**Work order:** Extract every line below that contains the word "space".

**Source information:**
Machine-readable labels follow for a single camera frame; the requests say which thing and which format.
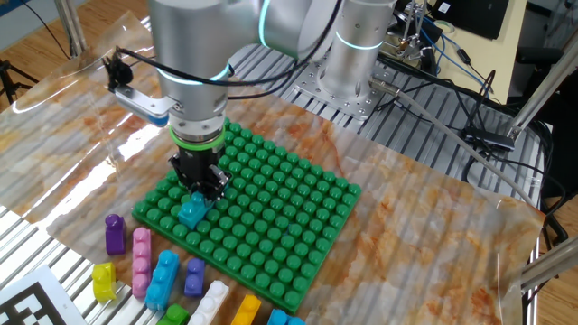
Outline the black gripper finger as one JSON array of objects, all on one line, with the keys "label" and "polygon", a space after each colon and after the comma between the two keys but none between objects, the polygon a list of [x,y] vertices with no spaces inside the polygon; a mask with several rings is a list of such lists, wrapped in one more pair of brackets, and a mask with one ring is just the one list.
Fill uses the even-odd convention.
[{"label": "black gripper finger", "polygon": [[230,180],[230,173],[221,170],[216,165],[210,165],[208,175],[204,180],[204,197],[206,200],[215,201],[222,196]]},{"label": "black gripper finger", "polygon": [[199,189],[202,175],[194,159],[186,155],[175,154],[170,158],[169,162],[175,170],[179,182],[189,192],[195,192]]}]

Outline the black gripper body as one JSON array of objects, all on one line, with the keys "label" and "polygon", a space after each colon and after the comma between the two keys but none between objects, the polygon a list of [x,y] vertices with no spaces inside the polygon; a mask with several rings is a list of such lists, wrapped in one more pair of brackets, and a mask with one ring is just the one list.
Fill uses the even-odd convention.
[{"label": "black gripper body", "polygon": [[204,184],[205,177],[208,175],[209,166],[210,165],[218,166],[219,159],[223,154],[223,149],[213,148],[203,151],[193,151],[190,149],[180,147],[179,154],[186,155],[189,158],[192,158],[196,161],[196,163],[199,166],[200,173],[202,175],[202,181],[200,182],[200,184]]}]

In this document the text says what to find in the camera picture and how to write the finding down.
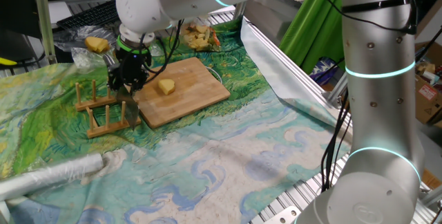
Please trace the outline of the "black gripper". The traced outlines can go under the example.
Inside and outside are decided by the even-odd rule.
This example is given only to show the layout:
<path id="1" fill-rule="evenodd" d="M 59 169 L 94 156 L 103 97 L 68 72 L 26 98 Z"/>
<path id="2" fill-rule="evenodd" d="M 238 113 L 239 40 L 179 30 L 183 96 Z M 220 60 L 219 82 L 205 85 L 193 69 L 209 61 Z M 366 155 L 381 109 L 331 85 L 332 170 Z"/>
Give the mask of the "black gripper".
<path id="1" fill-rule="evenodd" d="M 131 91 L 139 91 L 148 79 L 145 67 L 151 65 L 151 54 L 147 50 L 117 49 L 115 51 L 119 64 L 107 68 L 108 87 L 112 91 L 118 91 L 122 86 L 122 80 L 133 80 Z"/>

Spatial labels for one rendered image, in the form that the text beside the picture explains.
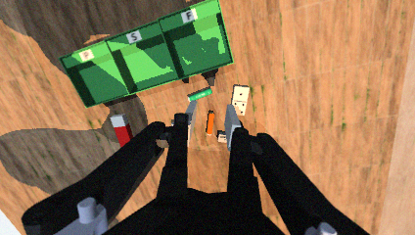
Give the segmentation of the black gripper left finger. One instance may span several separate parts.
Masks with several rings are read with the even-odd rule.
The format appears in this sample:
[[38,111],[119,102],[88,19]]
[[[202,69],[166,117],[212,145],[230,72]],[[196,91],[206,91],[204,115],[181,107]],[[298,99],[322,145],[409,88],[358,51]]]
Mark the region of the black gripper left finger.
[[[154,121],[83,179],[30,207],[26,235],[100,235],[168,148],[147,235],[187,235],[188,147],[198,101],[173,126]],[[171,138],[170,138],[171,137]]]

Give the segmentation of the red and white eraser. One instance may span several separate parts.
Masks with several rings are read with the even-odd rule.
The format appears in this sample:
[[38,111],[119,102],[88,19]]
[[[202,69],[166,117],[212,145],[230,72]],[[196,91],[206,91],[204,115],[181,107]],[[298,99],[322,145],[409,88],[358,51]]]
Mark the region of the red and white eraser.
[[111,117],[111,121],[120,147],[122,147],[133,138],[126,114],[114,115]]

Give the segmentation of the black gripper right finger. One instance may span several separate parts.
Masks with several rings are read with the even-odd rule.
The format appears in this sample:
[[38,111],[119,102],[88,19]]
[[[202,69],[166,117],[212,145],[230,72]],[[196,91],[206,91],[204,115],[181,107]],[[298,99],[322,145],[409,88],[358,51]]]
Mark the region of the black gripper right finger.
[[370,235],[335,208],[267,133],[252,136],[227,104],[228,235],[269,235],[256,168],[290,235]]

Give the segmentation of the green rack of bins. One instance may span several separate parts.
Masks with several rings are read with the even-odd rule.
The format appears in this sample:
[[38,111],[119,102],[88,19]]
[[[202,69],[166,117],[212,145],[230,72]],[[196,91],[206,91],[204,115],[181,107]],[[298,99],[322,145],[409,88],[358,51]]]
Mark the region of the green rack of bins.
[[234,64],[219,0],[195,4],[58,59],[86,109]]

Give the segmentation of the white domino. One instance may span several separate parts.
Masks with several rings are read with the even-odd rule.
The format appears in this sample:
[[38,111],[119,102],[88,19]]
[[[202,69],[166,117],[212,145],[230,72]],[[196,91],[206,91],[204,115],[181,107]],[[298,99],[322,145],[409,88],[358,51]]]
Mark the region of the white domino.
[[234,105],[237,115],[245,115],[249,91],[250,87],[234,86],[232,105]]

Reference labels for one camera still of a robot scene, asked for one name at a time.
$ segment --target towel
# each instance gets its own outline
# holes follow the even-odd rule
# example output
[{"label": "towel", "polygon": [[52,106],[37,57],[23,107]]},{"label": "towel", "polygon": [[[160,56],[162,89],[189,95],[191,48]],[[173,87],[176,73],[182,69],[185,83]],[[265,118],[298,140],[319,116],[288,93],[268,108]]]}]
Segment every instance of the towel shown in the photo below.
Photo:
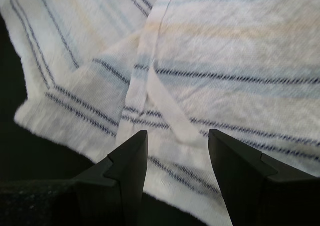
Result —
[{"label": "towel", "polygon": [[232,225],[209,129],[320,176],[320,0],[0,0],[0,11],[28,93],[15,122],[95,163],[147,130],[147,194]]}]

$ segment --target striped blanket
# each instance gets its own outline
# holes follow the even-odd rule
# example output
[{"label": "striped blanket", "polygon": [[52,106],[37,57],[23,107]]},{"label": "striped blanket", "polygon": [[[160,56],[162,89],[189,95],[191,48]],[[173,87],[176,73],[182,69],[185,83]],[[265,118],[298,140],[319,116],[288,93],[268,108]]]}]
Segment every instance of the striped blanket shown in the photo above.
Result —
[{"label": "striped blanket", "polygon": [[28,93],[16,123],[96,163],[147,130],[144,191],[157,199],[232,225],[209,129],[320,176],[320,0],[0,0],[0,11]]}]

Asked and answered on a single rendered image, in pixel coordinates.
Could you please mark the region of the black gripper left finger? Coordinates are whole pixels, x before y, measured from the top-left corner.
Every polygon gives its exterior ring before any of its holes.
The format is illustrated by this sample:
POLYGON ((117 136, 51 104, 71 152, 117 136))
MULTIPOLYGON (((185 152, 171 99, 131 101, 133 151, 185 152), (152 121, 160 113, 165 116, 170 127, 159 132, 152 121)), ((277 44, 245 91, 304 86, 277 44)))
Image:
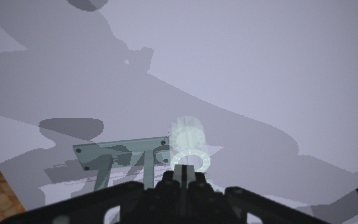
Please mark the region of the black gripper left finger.
POLYGON ((114 224, 168 224, 171 214, 183 216, 183 196, 184 165, 175 164, 155 188, 144 190, 143 183, 128 181, 7 217, 0 224, 104 224, 106 213, 117 206, 120 216, 114 224))

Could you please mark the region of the clear plastic vial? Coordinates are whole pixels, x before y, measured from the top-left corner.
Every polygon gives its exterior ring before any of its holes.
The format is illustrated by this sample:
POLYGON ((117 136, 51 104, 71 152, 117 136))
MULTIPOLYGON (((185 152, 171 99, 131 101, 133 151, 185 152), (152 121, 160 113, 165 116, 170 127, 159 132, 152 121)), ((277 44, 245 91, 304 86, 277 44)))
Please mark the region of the clear plastic vial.
POLYGON ((193 116, 176 118, 169 126, 170 165, 194 165, 195 172, 207 170, 210 154, 203 125, 193 116))

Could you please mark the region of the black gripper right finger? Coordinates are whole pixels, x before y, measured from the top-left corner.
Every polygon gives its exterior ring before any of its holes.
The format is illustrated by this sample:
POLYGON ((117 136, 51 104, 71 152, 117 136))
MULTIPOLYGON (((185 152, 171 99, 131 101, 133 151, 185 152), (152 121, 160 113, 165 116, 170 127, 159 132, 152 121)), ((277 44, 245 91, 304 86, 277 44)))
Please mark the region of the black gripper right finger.
POLYGON ((331 224, 241 187, 215 192, 194 165, 184 165, 183 216, 197 215, 200 224, 248 224, 248 213, 263 224, 331 224))

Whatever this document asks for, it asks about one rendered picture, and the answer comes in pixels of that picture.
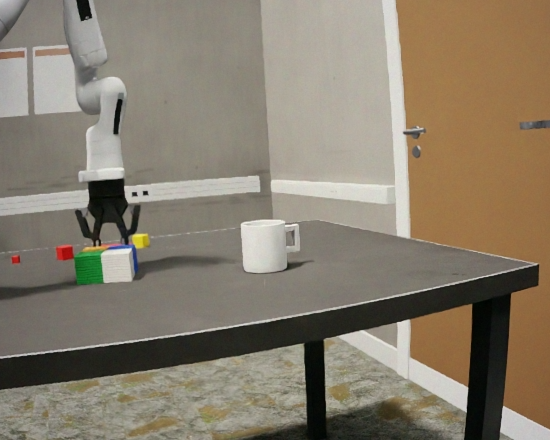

**Exercise output:**
Outline the black gripper finger as one JSON array of objects, all on one line, with the keys "label" and "polygon", a space after each colon and after the comma between the two keys but none between objects, the polygon a list of [x,y] vertices with no spaces inside the polygon; a mask with several rings is a list of such lists, wrapped in one more pair of brackets, and a mask with one ring is just the one list.
Outline the black gripper body as one JSON array of objects, all on one line, with the keys "label" and "polygon", a space after each colon and after the comma between the two keys but none between objects, the polygon a list of [x,y] vertices with no spaces inside the polygon; a mask with several rings is a list of such lists, wrapped in one more pair of brackets, and a mask with one ring is just the one list.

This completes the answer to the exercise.